# What the task asks:
Write out every record below exactly, leaving the pictures out.

# Given data:
* * *
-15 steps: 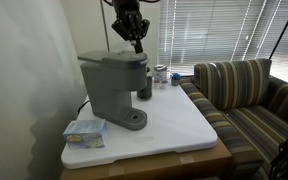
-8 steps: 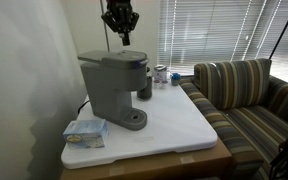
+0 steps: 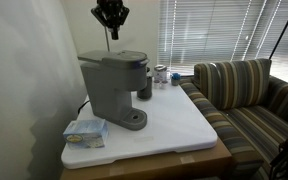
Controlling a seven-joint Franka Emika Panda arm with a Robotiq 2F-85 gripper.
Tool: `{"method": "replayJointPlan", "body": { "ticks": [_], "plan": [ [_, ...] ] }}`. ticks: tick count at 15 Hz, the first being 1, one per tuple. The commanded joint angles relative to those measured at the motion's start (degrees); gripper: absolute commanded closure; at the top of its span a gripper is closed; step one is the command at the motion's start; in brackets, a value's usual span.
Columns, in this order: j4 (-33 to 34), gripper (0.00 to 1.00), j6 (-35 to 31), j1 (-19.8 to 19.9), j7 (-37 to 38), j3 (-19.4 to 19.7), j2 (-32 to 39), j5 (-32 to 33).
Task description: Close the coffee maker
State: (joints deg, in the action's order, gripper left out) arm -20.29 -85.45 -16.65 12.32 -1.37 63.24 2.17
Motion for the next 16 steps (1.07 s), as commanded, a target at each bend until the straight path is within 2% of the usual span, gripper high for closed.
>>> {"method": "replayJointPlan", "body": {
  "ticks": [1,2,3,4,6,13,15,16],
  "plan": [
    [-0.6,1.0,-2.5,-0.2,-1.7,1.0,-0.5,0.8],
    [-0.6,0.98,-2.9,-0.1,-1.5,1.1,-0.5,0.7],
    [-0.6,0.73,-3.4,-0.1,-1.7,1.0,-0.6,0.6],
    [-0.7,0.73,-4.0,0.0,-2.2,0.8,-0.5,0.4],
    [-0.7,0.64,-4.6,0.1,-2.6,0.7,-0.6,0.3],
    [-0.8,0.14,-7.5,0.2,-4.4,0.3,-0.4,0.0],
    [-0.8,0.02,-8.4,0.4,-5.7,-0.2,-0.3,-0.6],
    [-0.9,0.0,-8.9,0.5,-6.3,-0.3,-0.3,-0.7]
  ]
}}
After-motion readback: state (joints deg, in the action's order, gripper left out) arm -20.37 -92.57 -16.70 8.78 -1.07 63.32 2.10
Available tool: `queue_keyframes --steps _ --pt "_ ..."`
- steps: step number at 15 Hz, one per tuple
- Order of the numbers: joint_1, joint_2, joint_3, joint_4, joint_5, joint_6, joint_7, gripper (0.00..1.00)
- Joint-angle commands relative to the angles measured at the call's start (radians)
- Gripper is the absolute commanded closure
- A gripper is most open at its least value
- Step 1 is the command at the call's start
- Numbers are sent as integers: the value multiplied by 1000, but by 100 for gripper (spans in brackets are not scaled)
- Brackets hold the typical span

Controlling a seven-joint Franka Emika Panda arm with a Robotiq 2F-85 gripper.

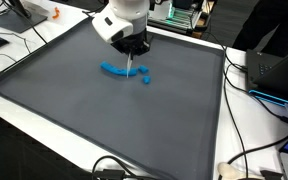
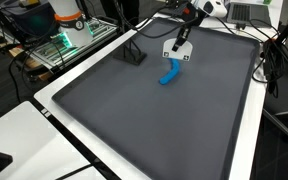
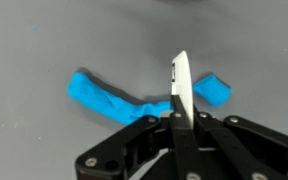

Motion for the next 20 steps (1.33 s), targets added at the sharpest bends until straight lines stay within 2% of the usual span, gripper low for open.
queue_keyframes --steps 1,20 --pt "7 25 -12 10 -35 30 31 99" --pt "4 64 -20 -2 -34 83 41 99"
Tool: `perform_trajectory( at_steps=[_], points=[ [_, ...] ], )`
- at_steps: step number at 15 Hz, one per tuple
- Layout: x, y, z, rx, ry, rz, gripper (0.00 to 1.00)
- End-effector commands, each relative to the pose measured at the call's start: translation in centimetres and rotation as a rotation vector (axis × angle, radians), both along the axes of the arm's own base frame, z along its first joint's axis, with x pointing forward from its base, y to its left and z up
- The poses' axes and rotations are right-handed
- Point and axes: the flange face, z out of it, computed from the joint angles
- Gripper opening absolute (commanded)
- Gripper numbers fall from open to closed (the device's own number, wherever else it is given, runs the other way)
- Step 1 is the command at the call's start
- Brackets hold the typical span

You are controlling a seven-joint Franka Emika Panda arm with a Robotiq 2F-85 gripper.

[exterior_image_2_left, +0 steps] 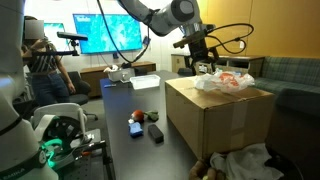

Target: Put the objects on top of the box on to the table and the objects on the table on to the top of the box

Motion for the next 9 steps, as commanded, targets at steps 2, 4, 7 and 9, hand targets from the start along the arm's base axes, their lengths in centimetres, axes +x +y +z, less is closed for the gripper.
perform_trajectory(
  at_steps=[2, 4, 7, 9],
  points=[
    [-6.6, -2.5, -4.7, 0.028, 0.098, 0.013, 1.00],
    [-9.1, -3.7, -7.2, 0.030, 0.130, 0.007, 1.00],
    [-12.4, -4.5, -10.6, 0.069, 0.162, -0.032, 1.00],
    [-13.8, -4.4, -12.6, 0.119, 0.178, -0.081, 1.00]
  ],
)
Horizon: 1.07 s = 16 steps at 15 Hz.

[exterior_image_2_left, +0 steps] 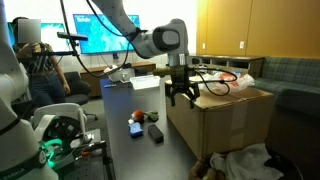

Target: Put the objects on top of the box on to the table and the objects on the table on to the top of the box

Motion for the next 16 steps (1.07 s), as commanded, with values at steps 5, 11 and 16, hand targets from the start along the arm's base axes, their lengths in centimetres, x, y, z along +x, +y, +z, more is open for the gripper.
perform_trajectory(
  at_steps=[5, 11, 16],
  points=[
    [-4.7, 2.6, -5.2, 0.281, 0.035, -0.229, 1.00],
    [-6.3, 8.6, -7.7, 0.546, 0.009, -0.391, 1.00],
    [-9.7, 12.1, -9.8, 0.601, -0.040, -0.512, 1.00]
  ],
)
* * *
# The completed task:
-15 steps: 
-8 steps: 
+0 steps: 
Controlling a seven-joint Franka Emika Panda arm with a Robotiq 2F-85 gripper.
Tool: `{"method": "replayJointPlan", "body": { "ticks": [_], "plan": [ [_, ...] ] }}`. ticks: tick count at 15 Hz, the first being 1, one per tuple. The commanded joint angles relative to those measured at the motion's start (degrees); gripper: absolute commanded closure; at the top of its span a gripper is closed; step one is the command at the motion's start; in brackets, a value's usual span.
Columns, in this order: j4 (-33 to 34), gripper (0.00 to 1.00), j6 (-35 to 31), j1 (-19.8 to 19.9), j7 (-37 to 38), j3 (-19.4 to 19.7), j2 (-32 to 39), j5 (-32 to 33).
Task description: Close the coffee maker
State: (joints deg, in the action's order, gripper left out) arm -20.29 -85.45 -16.65 12.32 -1.37 63.24 2.17
Motion for the next 16 steps (1.07 s), as commanded, a target at each bend until the straight path is within 2% of the usual span, gripper high for closed.
>>> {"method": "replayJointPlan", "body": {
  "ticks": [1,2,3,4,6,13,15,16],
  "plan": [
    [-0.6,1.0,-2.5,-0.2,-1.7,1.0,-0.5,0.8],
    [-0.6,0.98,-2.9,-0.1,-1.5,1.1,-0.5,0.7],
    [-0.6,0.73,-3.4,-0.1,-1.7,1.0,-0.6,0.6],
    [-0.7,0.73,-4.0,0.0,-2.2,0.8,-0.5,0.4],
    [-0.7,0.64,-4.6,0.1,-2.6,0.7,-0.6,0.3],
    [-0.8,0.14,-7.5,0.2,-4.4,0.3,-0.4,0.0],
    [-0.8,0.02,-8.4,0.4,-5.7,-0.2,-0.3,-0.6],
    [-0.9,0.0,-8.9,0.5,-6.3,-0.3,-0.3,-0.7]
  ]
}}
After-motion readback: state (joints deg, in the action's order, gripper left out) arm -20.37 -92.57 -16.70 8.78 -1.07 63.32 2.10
Available tool: `queue_keyframes --steps _ --pt "_ ..."`
- steps: step number at 15 Hz, one per tuple
- Order of the numbers: joint_1, joint_2, joint_3, joint_4, joint_5, joint_6, joint_7, gripper (0.00..1.00)
- Joint-angle commands relative to the angles measured at the call's start (radians)
- Gripper is the absolute commanded closure
- A gripper is most open at its least value
- Step 1 is the command at the call's start
- Numbers are sent as integers: the value multiplied by 1000, but by 100 for gripper (spans in brackets are not scaled)
- Brackets hold the typical span

Controlling a seven-joint Franka Emika Panda arm with a Robotiq 2F-85 gripper.


Motion for the next 20 steps (1.33 s), targets added at the sharpest bends until straight lines stay within 2% of the usual span, gripper low for open.
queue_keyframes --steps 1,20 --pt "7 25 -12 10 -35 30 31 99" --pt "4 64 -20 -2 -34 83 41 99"
Tool: `perform_trajectory( at_steps=[_], points=[ [_, ...] ], )`
- at_steps: step number at 15 Hz, one per tuple
- Layout: x, y, z, rx, ry, rz, gripper (0.00 to 1.00)
- End-effector commands, each relative to the pose measured at the call's start: translation in centimetres and rotation as a rotation vector (axis × angle, radians), both along the axes of the arm's own base frame, z along its first joint's axis, with x pointing forward from its base, y to its left and z up
- The poses' axes and rotations are right-handed
- Point and axes: the flange face, z out of it, computed from the joint angles
- Gripper opening absolute (commanded)
- Gripper numbers fall from open to closed (the device's own number, wherever else it is given, runs the other way)
- Step 1 is the command at the call's start
- Brackets hold the typical span

You are controlling a seven-joint Franka Emika Panda arm with a Robotiq 2F-85 gripper.

[exterior_image_2_left, +0 steps] 

Target: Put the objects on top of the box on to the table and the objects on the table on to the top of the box

Motion for the next 9 steps, as commanded, targets at steps 2, 4, 7 and 9, hand targets from the start along the arm's base axes, their lengths in centimetres, axes +x +y +z, less is closed for the gripper.
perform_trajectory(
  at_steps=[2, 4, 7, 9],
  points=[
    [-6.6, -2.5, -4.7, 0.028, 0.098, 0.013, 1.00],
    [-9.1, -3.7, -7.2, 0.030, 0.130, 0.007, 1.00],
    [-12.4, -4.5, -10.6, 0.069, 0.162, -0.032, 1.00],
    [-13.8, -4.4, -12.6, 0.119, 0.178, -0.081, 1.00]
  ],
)
Horizon: 1.07 s = 16 steps at 15 Hz.

[exterior_image_2_left, +0 steps] 

Target: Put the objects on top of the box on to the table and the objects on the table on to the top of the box

Motion for the next 16 steps (1.07 s), as commanded, with values at steps 5, 11 and 16, hand targets from the start along the arm's base axes, their lengths in centimetres, x, y, z along +x, +y, +z, more is open for the gripper.
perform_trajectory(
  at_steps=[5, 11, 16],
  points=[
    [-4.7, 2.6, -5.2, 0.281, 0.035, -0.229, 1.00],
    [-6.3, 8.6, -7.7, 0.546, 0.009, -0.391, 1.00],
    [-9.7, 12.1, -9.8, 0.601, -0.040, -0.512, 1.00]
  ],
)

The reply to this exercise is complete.